Na prática, o artigo 42 significa que, para qualquer compromisso assumido pela administração nos últimos oito meses de sua gestão, deve haver o respectivo pagamento ou a reserva orçamentária no mesmo exercício (ano). Não significa que a obrigação deve ser paga necessariamente no exercício, mas a reserva orçamentária deve ser feita.
Um exemplo em que não há o pagamento no mesmo exercício sem ferir este comando é quando a administração paga o salário de seus servidores apenas no dia 05 do mês seguinte.
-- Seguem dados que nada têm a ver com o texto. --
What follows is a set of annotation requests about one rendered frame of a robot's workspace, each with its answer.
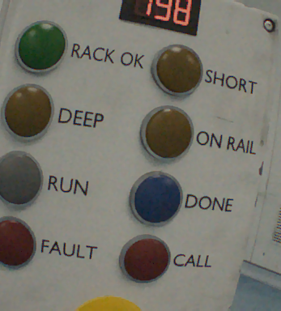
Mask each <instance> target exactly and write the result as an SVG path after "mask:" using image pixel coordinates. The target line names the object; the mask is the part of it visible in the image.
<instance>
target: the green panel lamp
mask: <svg viewBox="0 0 281 311"><path fill-rule="evenodd" d="M65 46H66V42H65V37H64V35H63V34H62V31H60V29H59V28H57V27H56V26H55V25H52V24H51V23H38V24H35V25H33V26H31V27H30V28H28V29H27V30H26V32H25V33H24V34H23V35H22V36H21V38H20V40H19V56H20V58H21V59H20V60H22V62H23V63H24V65H26V66H27V67H29V68H31V69H34V70H45V69H48V68H50V67H51V66H53V65H54V64H56V63H58V61H59V60H60V58H61V57H62V55H63V53H64V50H65Z"/></svg>
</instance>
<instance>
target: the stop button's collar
mask: <svg viewBox="0 0 281 311"><path fill-rule="evenodd" d="M75 311H142V310H141V309H140V308H139V307H138V306H137V305H136V304H134V302H132V301H129V300H128V299H126V298H122V297H119V296H100V297H96V298H94V299H90V300H88V301H87V302H84V303H83V304H81V305H80V306H79V307H78V308H77V309H76V310H75Z"/></svg>
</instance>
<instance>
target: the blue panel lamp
mask: <svg viewBox="0 0 281 311"><path fill-rule="evenodd" d="M180 199H181V192H180V189H179V188H178V186H177V183H176V182H175V181H174V180H173V179H172V178H170V177H167V176H164V175H155V176H151V177H148V178H147V179H145V180H144V181H143V182H142V183H141V184H140V185H139V187H138V188H137V190H136V191H135V195H134V207H135V210H136V211H137V212H138V214H139V216H140V217H141V218H142V219H145V220H146V221H147V222H150V223H161V222H164V221H166V220H167V219H169V218H170V217H172V216H174V215H175V213H176V212H177V210H178V207H179V204H180Z"/></svg>
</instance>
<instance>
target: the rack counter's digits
mask: <svg viewBox="0 0 281 311"><path fill-rule="evenodd" d="M193 4H194V2H193V0H134V6H133V10H132V13H131V14H132V15H138V16H142V17H145V18H151V19H156V20H159V21H166V22H169V23H174V24H177V25H181V26H185V27H189V25H190V21H191V20H190V17H191V14H192V6H193Z"/></svg>
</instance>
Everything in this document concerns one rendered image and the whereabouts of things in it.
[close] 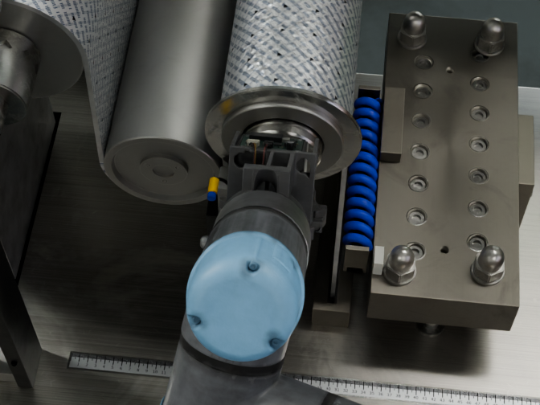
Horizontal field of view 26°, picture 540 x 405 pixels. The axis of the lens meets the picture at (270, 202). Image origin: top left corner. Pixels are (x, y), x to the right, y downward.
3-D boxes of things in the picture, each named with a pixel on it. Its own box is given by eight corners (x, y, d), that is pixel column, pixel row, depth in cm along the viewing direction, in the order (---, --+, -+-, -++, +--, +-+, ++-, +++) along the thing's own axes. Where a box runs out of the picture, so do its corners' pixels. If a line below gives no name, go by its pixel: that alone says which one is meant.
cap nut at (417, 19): (396, 48, 144) (399, 24, 140) (398, 26, 146) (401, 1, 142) (426, 51, 144) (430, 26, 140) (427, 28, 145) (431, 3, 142)
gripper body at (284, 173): (323, 136, 99) (317, 175, 88) (315, 231, 102) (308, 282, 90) (234, 128, 100) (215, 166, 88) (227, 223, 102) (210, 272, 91)
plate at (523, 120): (501, 232, 144) (517, 183, 134) (501, 165, 149) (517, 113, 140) (521, 234, 143) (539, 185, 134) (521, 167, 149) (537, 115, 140)
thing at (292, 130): (320, 134, 105) (321, 181, 111) (322, 116, 106) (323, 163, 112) (237, 129, 106) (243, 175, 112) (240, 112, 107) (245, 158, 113)
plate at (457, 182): (366, 317, 131) (370, 292, 126) (385, 42, 152) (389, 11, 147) (510, 331, 130) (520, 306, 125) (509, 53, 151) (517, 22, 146)
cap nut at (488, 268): (470, 284, 126) (476, 263, 122) (470, 255, 128) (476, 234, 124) (504, 287, 126) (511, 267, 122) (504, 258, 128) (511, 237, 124)
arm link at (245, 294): (165, 359, 76) (195, 241, 74) (190, 296, 87) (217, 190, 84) (281, 390, 76) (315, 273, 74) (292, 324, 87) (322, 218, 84)
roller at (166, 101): (110, 199, 122) (96, 132, 112) (149, 14, 135) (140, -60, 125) (224, 210, 121) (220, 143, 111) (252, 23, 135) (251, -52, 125)
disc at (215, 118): (178, 147, 113) (249, 67, 101) (179, 143, 113) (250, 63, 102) (311, 198, 118) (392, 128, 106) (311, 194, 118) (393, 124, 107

O salário referente à competência de dezembro será pago apenas em janeiro do exercício seguinte, mas com a reserva feita no exercício do mês de referência do pagamento.
Outro aspecto importante, que leva em conta principalmente o princípio da continuidade do serviço público e da anuidade do orçamento, é que, para prestações continuadas referentes a serviço público, como coleta de lixo por exemplo, há a necessidade de reserva apenas para o exercício corrente, ou seja, o contratante só é obrigado a fazer a reserva referente ao serviço que será efetivamente prestado no ano corrente. As prestações referentes aos exercícios seguintes serão computadas no balanço do respectivo exercício.
Quando à responsabilidade, ainda de acordo com o artigo 42, podem ser responsabilizados apenas as pessoas elencadas no artigo 20. Assim, um Ministro de Estado não pode ser responsabilizado por agir em desacordo com este artigo.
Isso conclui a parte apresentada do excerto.